Branding, in my estimation, often branches out far afield into various aspects for guarding one’s brand or turf, which can include lobbying , gifting, ad hominem remarks, even possible subversive activity – or dirty tricks – against one’s opponent in order to get others to see your way of thinking about a product or issues, such as political candidates engage during election cycles. In the Resources at the end of this blog there’s a link to the Ten Worst Dirty Tricks in American Politics.
Millhiser uses a ‘sidewinder remark’ of sorts regarding vaccine deniers as an example of motivated reasoning. Here’s what he says:
Dartmouth political scientist Brendan Nyhan and three co-authors presented parents with various messages intended to encourage them to vaccinate their children. What they found, however, was that “[n]one of the interventions increased parental intent to vaccinate a future child,” and, among the parents who were most likely to be skeptical of vaccination, the messages actually backfired. Staunch deniers of the health benefits of vaccination actually said they were less likely to vaccinate their children after being presented with information supporting vaccination. 
The last sentence in the above paragraph obviously shows just how effectively motivated reasoning works since Millhiser apparently hasn’t done any research into vaccines about their neurotoxic ingredients and adverse events, but accepts Big Pharma’s branding that vaccines are ‘safe’, ‘effective’, and did away with infectious communicable diseases, which is not the case! So, Millhiser himself apparently falls victim to the very social programming ‘problem’ he’s pointing out and rejecting within the U.S. Supreme Court.

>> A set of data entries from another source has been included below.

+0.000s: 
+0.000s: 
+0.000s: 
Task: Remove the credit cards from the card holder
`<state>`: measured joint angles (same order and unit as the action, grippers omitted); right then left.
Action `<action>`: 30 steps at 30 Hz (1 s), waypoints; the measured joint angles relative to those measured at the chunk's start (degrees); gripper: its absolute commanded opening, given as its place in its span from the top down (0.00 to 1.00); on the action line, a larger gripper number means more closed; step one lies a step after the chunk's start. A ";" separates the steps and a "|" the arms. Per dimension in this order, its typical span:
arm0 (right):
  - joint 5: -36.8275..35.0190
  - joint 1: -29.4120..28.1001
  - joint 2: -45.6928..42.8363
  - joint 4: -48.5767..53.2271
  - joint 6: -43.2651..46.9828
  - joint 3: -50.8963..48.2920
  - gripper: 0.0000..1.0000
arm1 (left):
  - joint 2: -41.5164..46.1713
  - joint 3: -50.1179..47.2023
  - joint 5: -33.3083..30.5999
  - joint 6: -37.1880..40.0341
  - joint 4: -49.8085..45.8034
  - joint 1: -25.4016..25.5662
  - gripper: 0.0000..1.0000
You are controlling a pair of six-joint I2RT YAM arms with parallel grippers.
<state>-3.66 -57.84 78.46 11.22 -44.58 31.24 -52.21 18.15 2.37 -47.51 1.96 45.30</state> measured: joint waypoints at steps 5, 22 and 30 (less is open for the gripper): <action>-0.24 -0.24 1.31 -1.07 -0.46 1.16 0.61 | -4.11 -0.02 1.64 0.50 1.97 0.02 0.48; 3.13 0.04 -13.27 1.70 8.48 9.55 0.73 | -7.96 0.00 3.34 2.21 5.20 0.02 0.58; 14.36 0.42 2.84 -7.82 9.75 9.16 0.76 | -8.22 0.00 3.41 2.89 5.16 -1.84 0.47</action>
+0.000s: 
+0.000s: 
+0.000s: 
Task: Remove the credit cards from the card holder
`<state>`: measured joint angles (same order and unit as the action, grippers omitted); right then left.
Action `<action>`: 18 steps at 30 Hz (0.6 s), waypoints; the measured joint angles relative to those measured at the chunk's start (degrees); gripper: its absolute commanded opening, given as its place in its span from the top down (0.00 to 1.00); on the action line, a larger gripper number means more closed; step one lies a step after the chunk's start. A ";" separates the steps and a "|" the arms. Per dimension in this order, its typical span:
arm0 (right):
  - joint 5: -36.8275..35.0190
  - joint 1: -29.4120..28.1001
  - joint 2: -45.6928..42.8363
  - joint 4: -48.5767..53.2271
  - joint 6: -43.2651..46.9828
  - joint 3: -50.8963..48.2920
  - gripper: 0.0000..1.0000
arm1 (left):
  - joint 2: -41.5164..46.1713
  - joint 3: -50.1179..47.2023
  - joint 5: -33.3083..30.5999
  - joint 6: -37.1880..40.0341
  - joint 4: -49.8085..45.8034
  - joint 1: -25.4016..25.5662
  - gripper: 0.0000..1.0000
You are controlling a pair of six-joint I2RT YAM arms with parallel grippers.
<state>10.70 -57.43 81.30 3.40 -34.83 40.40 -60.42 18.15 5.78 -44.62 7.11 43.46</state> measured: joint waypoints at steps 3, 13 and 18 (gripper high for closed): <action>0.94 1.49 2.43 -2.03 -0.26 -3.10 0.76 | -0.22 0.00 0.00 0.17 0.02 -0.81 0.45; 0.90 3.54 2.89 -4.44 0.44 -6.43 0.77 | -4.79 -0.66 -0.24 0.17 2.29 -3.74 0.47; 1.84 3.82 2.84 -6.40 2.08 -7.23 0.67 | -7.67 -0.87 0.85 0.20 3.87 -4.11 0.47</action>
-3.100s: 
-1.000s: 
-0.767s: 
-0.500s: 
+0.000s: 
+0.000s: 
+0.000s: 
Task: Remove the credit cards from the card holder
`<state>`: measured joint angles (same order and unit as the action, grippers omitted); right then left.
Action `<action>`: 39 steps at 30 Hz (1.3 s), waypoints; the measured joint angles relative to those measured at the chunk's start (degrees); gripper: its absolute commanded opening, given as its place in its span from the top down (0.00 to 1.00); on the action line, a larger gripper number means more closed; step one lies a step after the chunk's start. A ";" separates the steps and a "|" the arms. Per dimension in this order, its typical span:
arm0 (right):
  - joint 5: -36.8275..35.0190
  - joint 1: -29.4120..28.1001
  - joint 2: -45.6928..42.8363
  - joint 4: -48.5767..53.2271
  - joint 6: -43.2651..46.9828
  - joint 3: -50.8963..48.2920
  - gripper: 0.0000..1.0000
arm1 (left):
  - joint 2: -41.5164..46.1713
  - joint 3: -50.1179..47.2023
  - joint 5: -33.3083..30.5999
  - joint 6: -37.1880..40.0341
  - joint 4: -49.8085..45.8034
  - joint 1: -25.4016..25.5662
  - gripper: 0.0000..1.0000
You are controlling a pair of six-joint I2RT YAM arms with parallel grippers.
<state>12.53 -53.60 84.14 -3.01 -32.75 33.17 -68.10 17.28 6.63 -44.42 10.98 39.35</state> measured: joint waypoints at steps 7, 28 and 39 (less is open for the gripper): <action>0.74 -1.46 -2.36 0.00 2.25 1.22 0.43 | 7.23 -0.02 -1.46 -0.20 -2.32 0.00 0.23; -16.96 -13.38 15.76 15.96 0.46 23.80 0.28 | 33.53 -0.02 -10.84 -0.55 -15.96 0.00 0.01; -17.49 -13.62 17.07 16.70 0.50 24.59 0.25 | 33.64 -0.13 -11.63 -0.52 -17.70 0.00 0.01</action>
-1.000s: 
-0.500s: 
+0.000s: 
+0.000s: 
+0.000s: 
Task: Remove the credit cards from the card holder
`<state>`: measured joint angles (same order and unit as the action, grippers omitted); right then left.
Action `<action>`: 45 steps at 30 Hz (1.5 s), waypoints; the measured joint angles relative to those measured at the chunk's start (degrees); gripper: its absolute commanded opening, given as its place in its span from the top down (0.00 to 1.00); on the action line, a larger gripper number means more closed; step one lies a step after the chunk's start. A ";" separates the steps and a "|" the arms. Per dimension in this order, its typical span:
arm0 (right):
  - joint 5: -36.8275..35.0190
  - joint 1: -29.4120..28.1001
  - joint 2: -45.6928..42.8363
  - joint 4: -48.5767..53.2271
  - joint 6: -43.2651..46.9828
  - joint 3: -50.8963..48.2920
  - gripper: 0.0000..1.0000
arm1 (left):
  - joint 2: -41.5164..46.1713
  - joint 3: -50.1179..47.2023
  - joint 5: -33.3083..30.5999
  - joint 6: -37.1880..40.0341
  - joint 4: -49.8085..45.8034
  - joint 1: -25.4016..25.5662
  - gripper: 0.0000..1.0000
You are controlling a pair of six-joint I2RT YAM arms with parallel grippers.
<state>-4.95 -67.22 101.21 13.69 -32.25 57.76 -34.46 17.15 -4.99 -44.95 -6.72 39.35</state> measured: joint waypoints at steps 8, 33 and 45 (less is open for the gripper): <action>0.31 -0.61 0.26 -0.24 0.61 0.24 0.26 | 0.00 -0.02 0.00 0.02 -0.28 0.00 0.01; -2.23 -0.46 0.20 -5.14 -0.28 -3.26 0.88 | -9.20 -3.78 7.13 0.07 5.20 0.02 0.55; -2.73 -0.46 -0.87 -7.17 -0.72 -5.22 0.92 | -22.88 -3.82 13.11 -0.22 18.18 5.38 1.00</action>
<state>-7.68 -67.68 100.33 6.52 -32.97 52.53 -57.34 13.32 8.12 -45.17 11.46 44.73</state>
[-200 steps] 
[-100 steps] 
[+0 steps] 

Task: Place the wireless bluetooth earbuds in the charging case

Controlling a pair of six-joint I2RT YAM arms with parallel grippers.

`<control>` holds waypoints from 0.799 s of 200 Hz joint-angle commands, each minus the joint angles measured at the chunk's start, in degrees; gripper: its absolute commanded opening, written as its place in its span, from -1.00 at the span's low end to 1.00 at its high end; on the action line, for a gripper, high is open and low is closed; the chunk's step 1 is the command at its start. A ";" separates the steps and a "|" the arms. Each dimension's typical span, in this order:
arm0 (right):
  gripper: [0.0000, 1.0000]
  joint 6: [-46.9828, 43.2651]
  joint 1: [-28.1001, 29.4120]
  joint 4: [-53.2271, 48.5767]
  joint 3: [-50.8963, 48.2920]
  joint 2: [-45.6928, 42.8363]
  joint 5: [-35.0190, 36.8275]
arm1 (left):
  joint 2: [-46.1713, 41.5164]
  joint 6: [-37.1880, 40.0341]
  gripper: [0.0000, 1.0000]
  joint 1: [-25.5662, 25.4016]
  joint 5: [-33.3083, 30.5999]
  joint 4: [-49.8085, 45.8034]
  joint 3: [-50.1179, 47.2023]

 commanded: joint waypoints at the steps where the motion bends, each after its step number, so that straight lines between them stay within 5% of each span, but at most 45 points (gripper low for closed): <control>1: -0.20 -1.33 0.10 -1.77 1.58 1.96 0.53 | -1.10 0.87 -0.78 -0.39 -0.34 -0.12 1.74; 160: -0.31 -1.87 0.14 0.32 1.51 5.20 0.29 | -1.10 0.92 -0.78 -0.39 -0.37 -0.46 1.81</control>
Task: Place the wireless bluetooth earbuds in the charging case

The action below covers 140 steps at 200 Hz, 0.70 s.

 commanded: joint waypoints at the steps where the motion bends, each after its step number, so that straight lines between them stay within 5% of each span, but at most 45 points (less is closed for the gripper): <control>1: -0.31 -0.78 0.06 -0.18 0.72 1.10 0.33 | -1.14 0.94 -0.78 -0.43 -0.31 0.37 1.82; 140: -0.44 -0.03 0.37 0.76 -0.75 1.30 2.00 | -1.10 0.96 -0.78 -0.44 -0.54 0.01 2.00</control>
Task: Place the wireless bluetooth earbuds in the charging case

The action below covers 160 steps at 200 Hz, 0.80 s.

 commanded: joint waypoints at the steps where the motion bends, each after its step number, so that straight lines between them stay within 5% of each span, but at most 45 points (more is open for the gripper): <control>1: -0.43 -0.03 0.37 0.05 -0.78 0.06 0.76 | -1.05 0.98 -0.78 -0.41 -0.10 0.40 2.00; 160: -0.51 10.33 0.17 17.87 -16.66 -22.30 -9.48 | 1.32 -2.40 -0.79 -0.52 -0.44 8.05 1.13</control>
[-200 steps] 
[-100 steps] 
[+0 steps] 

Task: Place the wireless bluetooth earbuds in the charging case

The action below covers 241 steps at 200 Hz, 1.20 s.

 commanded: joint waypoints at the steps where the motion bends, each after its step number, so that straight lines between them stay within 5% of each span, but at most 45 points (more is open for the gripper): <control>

A key factor that Millhiser makes to his credit, though, is:
It should be noted that these motivated research studies largely examine situations where the test subjects have a great deal of personal investment in a particular belief — if a test subject, or a judge, for that matter, does not feel strongly about a particular subject then they are much less likely to fall victim to motivated reasoning.
I couldn’t agree more heartily with Millhiser about “a great deal of personal investment in a particular belief.” There’s a huge investment by Big Pharma, vaccine makers, federal and state health agencies, and the deliberately-dumbed-down healthcare consumer, who knows nothing about the adverse effects and neurotoxic ingredients vaccines present. Consumers know only what they hear from branding advertisements, which are targeted to establish “motivated reasoning.”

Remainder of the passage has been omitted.